*WORK INSTRUCTION*
Below are the records. Retype exactly the lines between the lines holding "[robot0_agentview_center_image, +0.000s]" and "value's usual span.", inclusive.

(Dataset entries)
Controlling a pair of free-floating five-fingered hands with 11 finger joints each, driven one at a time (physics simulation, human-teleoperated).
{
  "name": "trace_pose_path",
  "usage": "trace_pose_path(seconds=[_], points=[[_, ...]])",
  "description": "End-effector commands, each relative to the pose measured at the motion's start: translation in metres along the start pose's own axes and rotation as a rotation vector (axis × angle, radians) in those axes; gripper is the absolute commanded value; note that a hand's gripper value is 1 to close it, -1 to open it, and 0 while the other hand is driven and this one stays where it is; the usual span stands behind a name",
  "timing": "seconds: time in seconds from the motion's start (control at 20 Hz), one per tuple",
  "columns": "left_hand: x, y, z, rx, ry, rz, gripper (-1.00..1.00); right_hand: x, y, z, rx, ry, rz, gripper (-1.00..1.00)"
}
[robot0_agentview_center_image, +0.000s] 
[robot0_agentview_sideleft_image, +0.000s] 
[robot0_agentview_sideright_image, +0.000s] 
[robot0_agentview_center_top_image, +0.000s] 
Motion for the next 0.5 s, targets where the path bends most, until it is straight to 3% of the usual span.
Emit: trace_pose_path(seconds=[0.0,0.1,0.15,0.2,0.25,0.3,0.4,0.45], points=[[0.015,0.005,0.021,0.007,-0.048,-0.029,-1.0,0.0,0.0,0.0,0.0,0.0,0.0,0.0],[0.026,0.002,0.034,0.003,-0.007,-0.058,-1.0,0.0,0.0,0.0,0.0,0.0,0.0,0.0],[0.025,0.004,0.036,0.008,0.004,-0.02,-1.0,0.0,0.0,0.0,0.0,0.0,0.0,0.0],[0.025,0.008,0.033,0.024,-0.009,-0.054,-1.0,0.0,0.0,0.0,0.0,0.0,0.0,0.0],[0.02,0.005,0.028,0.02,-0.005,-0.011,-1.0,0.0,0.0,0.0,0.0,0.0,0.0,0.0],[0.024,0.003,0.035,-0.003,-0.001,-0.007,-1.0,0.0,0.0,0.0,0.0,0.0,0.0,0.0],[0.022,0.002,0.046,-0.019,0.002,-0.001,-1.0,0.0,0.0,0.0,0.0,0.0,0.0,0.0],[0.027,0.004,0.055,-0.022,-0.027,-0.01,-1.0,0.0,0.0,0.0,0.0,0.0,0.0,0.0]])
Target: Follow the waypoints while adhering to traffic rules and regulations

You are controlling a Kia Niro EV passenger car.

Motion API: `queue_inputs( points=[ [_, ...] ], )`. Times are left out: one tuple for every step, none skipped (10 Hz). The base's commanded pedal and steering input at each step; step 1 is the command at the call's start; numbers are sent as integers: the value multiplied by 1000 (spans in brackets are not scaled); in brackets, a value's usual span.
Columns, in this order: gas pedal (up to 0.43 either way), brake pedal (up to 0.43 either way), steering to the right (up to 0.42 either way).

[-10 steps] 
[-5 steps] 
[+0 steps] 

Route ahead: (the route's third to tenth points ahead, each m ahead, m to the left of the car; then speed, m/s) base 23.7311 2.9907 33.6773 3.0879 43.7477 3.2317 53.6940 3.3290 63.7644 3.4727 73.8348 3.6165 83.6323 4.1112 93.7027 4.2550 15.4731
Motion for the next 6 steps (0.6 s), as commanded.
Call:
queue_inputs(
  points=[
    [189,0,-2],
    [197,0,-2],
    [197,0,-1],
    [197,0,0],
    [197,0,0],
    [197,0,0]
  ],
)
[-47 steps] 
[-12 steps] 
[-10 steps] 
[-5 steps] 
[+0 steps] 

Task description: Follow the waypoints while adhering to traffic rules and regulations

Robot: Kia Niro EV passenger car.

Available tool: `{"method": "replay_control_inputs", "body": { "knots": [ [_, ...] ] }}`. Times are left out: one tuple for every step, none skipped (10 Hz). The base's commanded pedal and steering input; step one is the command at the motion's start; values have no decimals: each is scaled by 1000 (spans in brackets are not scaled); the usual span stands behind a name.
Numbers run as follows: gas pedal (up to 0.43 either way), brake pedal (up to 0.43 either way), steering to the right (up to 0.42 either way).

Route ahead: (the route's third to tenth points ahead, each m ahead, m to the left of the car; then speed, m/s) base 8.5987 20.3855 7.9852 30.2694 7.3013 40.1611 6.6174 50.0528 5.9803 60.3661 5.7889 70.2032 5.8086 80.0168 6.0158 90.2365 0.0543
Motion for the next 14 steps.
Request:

*TASK SOLUTION*
[robot0_agentview_center_image, +0.000s] 
[robot0_agentview_sideleft_image, +0.000s] 
[robot0_agentview_sideright_image, +0.000s] 
[robot0_agentview_center_top_image, +0.000s] 
Motion for the next 0.5 s, targets where the path bends most, until it is straight to 3% of the usual span.
Emit: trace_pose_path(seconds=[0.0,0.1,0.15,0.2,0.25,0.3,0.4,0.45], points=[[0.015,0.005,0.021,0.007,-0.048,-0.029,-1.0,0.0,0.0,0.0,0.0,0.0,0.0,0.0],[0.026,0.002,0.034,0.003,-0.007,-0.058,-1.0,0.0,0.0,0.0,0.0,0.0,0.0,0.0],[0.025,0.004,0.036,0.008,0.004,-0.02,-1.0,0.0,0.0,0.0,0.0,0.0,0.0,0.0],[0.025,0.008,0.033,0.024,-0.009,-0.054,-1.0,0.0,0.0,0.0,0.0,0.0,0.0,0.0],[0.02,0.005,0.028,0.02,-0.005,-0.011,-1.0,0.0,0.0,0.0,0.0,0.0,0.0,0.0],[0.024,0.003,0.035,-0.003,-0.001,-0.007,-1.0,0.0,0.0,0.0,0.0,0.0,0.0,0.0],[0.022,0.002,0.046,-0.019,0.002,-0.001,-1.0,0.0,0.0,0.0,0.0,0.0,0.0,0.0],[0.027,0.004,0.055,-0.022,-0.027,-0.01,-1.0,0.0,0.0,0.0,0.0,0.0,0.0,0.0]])
Target: Follow the waypoints while adhering to traffic rules and regulations

You are controlling a Kia Niro EV passenger car.

Motion API: `queue_inputs( points=[ [_, ...] ], )`. Times are left out: one tuple for every step, none skipped (10 Hz). The base's commanded pedal and steering input at each step; step 1 is the command at the call's start; numbers are sent as integers: the value multiplied by 1000 (spans in brackets are not scaled); in brackets, a value's usual span.

With this, the exercise is finished.